Ever wonder where your paycheck keeps going? You made overtime last week, yet you still find yourself struggling to make ends meet. If you were to take a much closer look at where some of your hard-earned money is going, you might be shocked by how much you’re spending around the house.
If you’re looking for a way some extra cash to make ends meet, consider economizing a little around the house. Here are some ways you can save:
- Invest in Better Quality Items That Last
When you’re looking to pinch pennies, it’s tempting to invest in the most affordable option on the market, even if it’s not the best quality. However, with this mindset, you’ll often end up spending much more in the long run when purchasing replacement items.
This goes for small and large items. For example, when purchasing a flat iron, it’s tempting to buy a $20 version from Walmart, but you’ll get a much better value with something like the TYME iron that comes with a warranty and guaranteed satisfaction.
The same goes for larger purchases like a washing machine. It may be worthwhile to purchase a higher-priced Speed Queen machine rather than the more affordable Fisher & Paykel that tends to break down more easily. Consider it an investment that will save you in the long run.
- Eliminate Unnecessary Subscriptions
It doesn’t seem like much to spend $10 per month for a magazine subscription, but when you add up your magazine, audio book, video streaming, cable, blog, and other subscriptions, you could be paying more than $200 per month for everything. Carefully consider each of your subscriptions and determine the necessities. Cut the fat wherever possible and save money.
- Install Water and Energy Conserving Features
Water and energy can be very costly, depending on where you live. Along with helping the environment, installing water and energy conserving features can save you money throughout the year.
To conserve water, look into water-conserving toilets, showerheads, and faucets that reduce the amount of water being used. The conservation features can also be used in washing machines and dishwashers.
To conserve energy, look into smart thermostats that will reduce energy used for heating and cooling, which makes up the largest portion of a home’s energy bill.
- Adjust the Thermostat
According to research from Energy.gov, you can save about 15 percent on your energy bills by adjusting your thermostat by 10 degrees for eight hours a day. You might turn down your heat or air conditioning while you’re at work and turn it up when you get home. Others like to turn down their HVAC system while they sleep at night. Either way, you’ll save hundreds on your utility bills.
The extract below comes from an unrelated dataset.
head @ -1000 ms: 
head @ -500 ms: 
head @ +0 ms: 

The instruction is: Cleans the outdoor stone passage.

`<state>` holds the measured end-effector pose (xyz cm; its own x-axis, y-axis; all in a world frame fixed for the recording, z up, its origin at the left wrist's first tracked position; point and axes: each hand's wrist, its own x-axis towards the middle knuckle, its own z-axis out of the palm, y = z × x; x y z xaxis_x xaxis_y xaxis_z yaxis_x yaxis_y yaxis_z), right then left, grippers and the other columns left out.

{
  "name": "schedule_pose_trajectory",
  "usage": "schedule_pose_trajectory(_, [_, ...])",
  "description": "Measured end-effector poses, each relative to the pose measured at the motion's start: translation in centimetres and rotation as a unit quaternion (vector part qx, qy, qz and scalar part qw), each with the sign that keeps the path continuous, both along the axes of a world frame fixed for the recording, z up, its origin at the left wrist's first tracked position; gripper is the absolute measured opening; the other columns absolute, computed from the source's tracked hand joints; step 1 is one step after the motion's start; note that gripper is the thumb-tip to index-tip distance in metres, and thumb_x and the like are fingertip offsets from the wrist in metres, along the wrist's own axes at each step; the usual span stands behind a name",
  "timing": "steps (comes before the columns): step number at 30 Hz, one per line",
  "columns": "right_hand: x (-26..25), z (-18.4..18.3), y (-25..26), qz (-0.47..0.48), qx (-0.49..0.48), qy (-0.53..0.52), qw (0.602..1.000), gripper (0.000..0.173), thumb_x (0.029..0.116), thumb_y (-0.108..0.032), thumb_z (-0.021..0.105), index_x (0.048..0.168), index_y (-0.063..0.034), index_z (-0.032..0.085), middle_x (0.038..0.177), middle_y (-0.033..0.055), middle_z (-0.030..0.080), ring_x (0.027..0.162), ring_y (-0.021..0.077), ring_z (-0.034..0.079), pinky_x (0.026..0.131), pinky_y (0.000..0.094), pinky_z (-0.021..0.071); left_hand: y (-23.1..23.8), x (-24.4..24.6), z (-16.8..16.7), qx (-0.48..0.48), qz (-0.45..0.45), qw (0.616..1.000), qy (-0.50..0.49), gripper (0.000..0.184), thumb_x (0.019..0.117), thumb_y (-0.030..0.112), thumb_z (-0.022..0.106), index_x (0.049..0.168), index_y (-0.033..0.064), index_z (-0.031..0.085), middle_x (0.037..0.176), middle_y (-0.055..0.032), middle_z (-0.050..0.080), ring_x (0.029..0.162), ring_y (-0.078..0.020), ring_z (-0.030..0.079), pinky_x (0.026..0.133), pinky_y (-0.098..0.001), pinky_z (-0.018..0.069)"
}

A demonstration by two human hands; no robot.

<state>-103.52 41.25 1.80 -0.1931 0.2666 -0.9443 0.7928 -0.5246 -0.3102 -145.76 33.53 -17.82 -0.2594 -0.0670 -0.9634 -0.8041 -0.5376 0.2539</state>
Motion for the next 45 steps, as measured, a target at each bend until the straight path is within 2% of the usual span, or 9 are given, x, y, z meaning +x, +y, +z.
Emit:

If you’re not able to adjust your thermostat by 10 degrees for such a long period of time, try a few degrees instead. Setting the thermostat to 69 degrees in the winter and 76 in the summer may be a little less comfortable, but you’ll spend a lot less on energy.
- Plan Your Meals
Don’t aimlessly wander around the grocery store putting things in your cart without a plan. Instead, diagram your meals ahead of time. Write out a list of items you need to make those meals, and only purchase items on the list. Not only will this reduce your grocery bill each month, but it will reduce the money you spend eating out.
- Track Where the Money Goes
You might be surprised to learn where your money is going each month. Invest in a budgeting system that categorizes your spending. You’ll see the areas in which you’re overspending, giving you a direction in which you can economize.
- Move Bank Accounts
Many banks charge fees for transferring money or depositing checks. Rather than putting up with this, switch to a bank with no or reduced fees. Credit unions, for example, come with considerably fewer fees than banks.
As you search for a new financial institution, look for those with sign-up bonuses. Sometimes banks will offer as much as $300 just for opening an account.
- Clean House
Develop an overall mindset of minimalism by cleaning out your closets. As you get rid of things you don’t need, you’re less likely to spend money on non-necessities. What’s more, you can often sell your excess items for a little extra cash.
- Make Freezer Meals
When you’re short on time, it’s easy to order a pizza or bring home take out rather than cooking. However, you probably know that it’s considerably cheaper to make meals at home.
To combat any shortage on time, make a series of freezer meals on a Saturday or Sunday when you have a little more time. These can easily be thrown into the oven or the crockpot for a home-cooked, significantly cheaper meal.